STEPHEN O’Neill stunned Tyrone supporters in January 2008 by announcing his retirement at the age of 27.
An attacker of rare talent, the purity of his footballing skills defined a career already rewarded with al the game’s top honours.
But it was merely a temporary absence, for the Clann na nGael man was coaxed back, ahead of the 2008 All-Ireland final.
He came off the bench before half-time to earn a third Celtic Cross, which he refused to accept, as he felt he hadn’t earned it.
O’Neill extended his second stretch as a Tyrone star for a further six seasons, winning a second Allstar award in 2009.
The latter years of his career were blighted by injury, including a troublesome knee tendinitis condition, and he departed the scene for a second and final time in November 2014, his last appearance as a second half substitute in the All-Ireland Qualifier defeat to Armagh in July of that year.
With a list of achievements that included three All-Irelands, five Ulster titles, two National Leagues and three Allstars, not to mention the 2005 Footballer of the Year award, Stephen O’Neill’s legacy endures.
His contribution to Tyrone football did not cease with the end to his playing days, as he returned to pass on valuable tricks of the trade as forwards coach in 2018, a position he held for two seasons.
ANOTHER man who retired twice was Brian McGuigan, a playmaker with extraordinary gifts of vision and creativity, and the architect of three All-Ireland triumphs.
He was a player who could control a game, regulate the pace of even the fiercest of contests, and for more than a decade he was the critical link in Tyrone’s chain of success.
McGuigan twice overcame serious injury setbacks on two occasions to return to the Tyrone colours, a double leg break in 2006 and an eye injury a year later.
After playing central roles in the county’s three All-Ireland triumphs, he retired from inter-county football in November 2011, but returned the following summer, answering the call in the face of an injury crisis.
But an All-Ireland Qualifier defeat to Kerry in Killarney proved to be the Ardboe man’s last Red Hand appearance.
McGuigan first came to prominence as a member of the 1998 All-Ireland MFC winning team, before starring in back to back All-Ireland U21 triumphs in 2000 and ’01.
And Allstar award followed the first of his three Sam Maguire Cup successes in 2003, but he was controversially overlooked by the Allstar selectors in ’05, a season during which his levels of performance touched the sky.
Following a stellar career, Brian McGuigan’s legendary status is assured.
THE last remaining link with Tyrone’s maiden All-Ireland triumph of 2003 was severed when Sean Cavanagh brought the curtain down on a 16-year career in August 2017.
On an emotional afternoon at Croke Park, the Red Hand captain bade his farewells to the fans and to the game following an All-Ireland semi-final defeat to Dublin.
Confirming his retirement on Twitter, he said: “My incredible journey ends. Blessed to have shared the highs and lows of our game with some amazing gaels.”
The five-time Allstar was truly one of gaelic football’s all-time greats, and a central figure in the county’s bold emergence as a proud and powerful force.

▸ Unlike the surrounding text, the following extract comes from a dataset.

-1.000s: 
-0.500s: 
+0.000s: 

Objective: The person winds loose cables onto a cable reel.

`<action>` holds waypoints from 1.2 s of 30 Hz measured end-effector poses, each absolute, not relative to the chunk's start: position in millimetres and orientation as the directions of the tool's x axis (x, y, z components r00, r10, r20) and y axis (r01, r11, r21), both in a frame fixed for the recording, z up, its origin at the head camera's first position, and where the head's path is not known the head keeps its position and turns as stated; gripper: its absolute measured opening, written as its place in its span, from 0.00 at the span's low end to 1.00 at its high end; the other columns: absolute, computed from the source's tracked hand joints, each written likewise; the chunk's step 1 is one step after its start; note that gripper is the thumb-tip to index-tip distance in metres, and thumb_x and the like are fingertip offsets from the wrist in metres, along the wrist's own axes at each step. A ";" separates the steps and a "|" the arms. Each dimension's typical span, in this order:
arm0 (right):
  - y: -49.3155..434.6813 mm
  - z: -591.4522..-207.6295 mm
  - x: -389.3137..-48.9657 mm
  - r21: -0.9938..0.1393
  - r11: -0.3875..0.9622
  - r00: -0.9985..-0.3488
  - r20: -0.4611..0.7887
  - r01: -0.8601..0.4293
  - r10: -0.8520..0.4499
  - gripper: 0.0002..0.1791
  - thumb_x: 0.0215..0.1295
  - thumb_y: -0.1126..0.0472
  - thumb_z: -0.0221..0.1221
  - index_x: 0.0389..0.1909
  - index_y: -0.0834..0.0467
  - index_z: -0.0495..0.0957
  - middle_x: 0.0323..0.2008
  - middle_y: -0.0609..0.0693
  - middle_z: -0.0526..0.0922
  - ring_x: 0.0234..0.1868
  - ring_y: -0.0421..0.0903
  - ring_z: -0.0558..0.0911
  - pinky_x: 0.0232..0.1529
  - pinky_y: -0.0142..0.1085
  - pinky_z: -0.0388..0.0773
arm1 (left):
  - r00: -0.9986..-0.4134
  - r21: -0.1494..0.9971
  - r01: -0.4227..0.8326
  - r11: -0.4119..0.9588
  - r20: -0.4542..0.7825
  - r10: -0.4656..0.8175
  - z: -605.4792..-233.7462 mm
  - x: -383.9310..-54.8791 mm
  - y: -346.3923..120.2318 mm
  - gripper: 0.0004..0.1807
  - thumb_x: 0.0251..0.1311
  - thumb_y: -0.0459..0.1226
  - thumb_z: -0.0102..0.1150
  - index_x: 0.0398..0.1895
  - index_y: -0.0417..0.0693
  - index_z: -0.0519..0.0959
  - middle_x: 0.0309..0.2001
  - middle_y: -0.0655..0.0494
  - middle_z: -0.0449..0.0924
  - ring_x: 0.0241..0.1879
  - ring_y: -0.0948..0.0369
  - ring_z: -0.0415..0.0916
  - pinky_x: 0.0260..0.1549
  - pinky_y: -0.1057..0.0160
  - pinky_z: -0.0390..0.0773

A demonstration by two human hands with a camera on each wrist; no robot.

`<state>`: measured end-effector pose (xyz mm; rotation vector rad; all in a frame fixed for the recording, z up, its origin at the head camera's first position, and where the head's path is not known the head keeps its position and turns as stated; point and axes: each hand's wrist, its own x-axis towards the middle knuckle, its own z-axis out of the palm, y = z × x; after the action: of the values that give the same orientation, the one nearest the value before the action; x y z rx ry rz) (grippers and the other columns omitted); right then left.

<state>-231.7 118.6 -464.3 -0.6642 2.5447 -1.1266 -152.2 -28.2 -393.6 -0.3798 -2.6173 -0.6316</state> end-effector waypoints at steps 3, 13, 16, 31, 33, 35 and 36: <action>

Still a teenager and fresh from an All-Ireland MFC success, he made his senior debut in 2002, launching what was to become one of the most influential journeys of the modern GAA era.
A midfield powerhouse who loved to run at defences, a full forward capable of winning games almost single-handedly, Cavanagh had it all, and his leadership qualities saw him captain the Red Hands for four seasons.
With six Ulster titles, three All-Irelands, two NFL crowns, five Allstars and a Footballer of the Year award, he won every honour of the game, and captained Ireland to success in the 2008 International Rules series, a fitting finale to his most memorable season.
Just when he thought it was all over, Cavanagh returned to Croke Park to win another All-Ireland just months after bringing an end to his inter-county career, helping Moy to the Club IFC title in 2018.
He continues to play for his club after more than 20 years in the senior team.